In the introduction to Dieter T. Roth's article, "Marcion’s Gospel and Luke: The History of Research in Current Debate" (JBL 127, no. 3, 2008, pp 513–527), he says:
[513]The issue of the relationship between Luke and Marcion’s Gospel has been revived recently in several discussions of Marcion and Luke-Acts.1
Although this renewed interest is to be welcomed because of the importance of the question for the study of the canon, the fourfold Gospel collection, the Synoptic Problem, and text-critical issues pertaining to the Gospels in the second century, it is curious that numerous, including the most recent, summaries of the veritable flurry of work in Germany in the 1840s and 1850s have been marred by inaccuracies.
These erroneous views have then, at times, been employed to develop a connection to and draw support from the purported consensus of German scholarship by the mid-1850s on the relationship between Luke and Marcion’s Gospel, when no such consensus actually existed.
Thus, the incorrect impression has arisen that recent advocates of the position that Luke was the product of a significant redactional revision after the time of Marcion are renewing a supposed consensus that resulted from the intense discussion of the issue in Germany 150 years ago.
In the light of this besetting problem, the purpose of this article is to revisit the scholarly debates concerning Marcion’s Gospel in the mid-nineteenth century in order both to [514] provide an accurate presentation of the history of scholarship in this period and to address the claims found in recent discussions.

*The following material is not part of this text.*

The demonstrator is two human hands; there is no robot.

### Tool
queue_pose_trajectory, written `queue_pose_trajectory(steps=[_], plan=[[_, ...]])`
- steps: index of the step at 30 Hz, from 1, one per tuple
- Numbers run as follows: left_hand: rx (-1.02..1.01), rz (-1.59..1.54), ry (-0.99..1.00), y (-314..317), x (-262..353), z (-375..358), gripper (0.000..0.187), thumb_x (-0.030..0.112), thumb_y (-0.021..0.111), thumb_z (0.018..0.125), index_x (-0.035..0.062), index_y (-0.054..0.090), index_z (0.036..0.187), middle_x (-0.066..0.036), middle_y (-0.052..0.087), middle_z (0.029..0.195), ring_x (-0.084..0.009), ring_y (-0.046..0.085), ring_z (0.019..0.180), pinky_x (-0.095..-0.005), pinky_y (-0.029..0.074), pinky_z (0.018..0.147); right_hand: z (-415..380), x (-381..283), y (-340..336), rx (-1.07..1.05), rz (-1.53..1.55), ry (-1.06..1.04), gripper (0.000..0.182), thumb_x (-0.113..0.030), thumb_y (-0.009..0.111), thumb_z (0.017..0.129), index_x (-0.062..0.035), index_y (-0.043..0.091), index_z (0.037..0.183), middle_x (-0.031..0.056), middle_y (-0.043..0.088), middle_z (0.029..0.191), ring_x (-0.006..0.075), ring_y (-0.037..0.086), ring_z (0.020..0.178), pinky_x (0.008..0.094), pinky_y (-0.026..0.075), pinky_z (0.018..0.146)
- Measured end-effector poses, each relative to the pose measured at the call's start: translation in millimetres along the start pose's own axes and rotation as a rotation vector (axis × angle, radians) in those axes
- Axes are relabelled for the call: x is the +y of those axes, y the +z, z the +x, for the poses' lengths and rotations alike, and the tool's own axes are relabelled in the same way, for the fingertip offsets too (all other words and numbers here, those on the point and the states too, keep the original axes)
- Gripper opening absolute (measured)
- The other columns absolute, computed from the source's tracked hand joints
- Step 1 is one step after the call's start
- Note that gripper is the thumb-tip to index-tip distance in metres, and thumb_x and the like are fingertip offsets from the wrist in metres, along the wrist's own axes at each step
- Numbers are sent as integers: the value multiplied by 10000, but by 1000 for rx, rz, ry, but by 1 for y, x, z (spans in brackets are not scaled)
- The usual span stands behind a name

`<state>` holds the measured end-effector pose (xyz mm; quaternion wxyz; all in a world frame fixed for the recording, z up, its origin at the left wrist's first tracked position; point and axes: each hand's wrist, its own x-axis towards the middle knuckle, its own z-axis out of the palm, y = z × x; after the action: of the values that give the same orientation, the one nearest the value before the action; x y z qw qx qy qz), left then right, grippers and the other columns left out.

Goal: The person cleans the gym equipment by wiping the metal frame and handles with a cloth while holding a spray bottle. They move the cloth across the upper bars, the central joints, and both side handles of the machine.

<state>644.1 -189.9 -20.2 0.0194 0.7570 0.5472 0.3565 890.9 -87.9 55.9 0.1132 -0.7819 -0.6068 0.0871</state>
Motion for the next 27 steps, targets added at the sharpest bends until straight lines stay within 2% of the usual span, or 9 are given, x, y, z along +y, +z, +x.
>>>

1) Whenever “Luke” is used in this article without qualification it refers to the text of canonical Luke as we know it. Recent discussions of the relationship between Marcion’s Gospel and Luke include
• Andrew Gregory, The Reception of Luke and Acts in the Period before Irenaeus (WUNT 2/169; Tübingen: Mohr Siebeck, (2003), 173–210;
• Matthias Klinghardt, “‘Gesetz’ bei Markion und Lukas,” in Das Gesetz im frühen Judentum und im Neuen Testament: Festschrift für Christoph Burchard zum 75. Geburtstag (ed. Dieter Sänger and Matthias Konradt; NTOA 57; Göttingen: Vandenhoeck & Ruprecht, 2006), 99–128; idem, “Markion vs. Lukas: Plädoyer für die Wiederaufnahme eines alten Falles,” NTS 52 (2006): 484–513; idem, “The Marcionite Gospel and the Synoptic Problem: A New Suggestion,” NovT 50 (2008): 1–27;
• and Joseph B. Tyson, Marcion and Luke-Acts: A Defining Struggle (Columbia: University of South Carolina Press, 2006).
I reformatted the text to make the points stick out, and underlined what I take to be his overarching theme.
He is not at all impressed by the accuracy of modern summaries of German language Marcion research of the 1840s-50s, and one gets the impression that he thinks the modern scholars have been dishonest in their summaries. I also get the impression that he felt that the mid-19th century researchers were getting ahead of themselves.
He then proceeds to show the reader what these mid-19th century scholars "really" said, demonstrating to his satisfaction that there was no consensus then that Marcion's Evangelion served as the basis for canonical Luke.
There is, I think, a tiny bit of apologetic defensiveness by using words like "curious," "inaccuracies," "flurry," "purported" and "supposed." However, he does give a very thorough survey of mid 19th to early 20th century German scholarship, hopefully relatively free of those "curious inaccuracies" he complains about (dream on!).
The relationship to the OP is that if modern scholars can allow their wish to make Marcion's Evangelicon the basis of the NT Luke skew their summary of previous research, cannot we also assume that modern scholars have done so when explaining the development of Christ theology as myth?
To be fair, this is true of scholarship of all peoples in all times, a timeless truth, that researchers always interpret the evidence in conjunction with the spirit of their age/time/place, as they have experienced it. There is no "truth" that is not also subject to change and development over time, as opinions and biases develop over time. Boo hoo!
But what fun it is to read, and pick apart, the works of predecessors. Whoo-hoo!!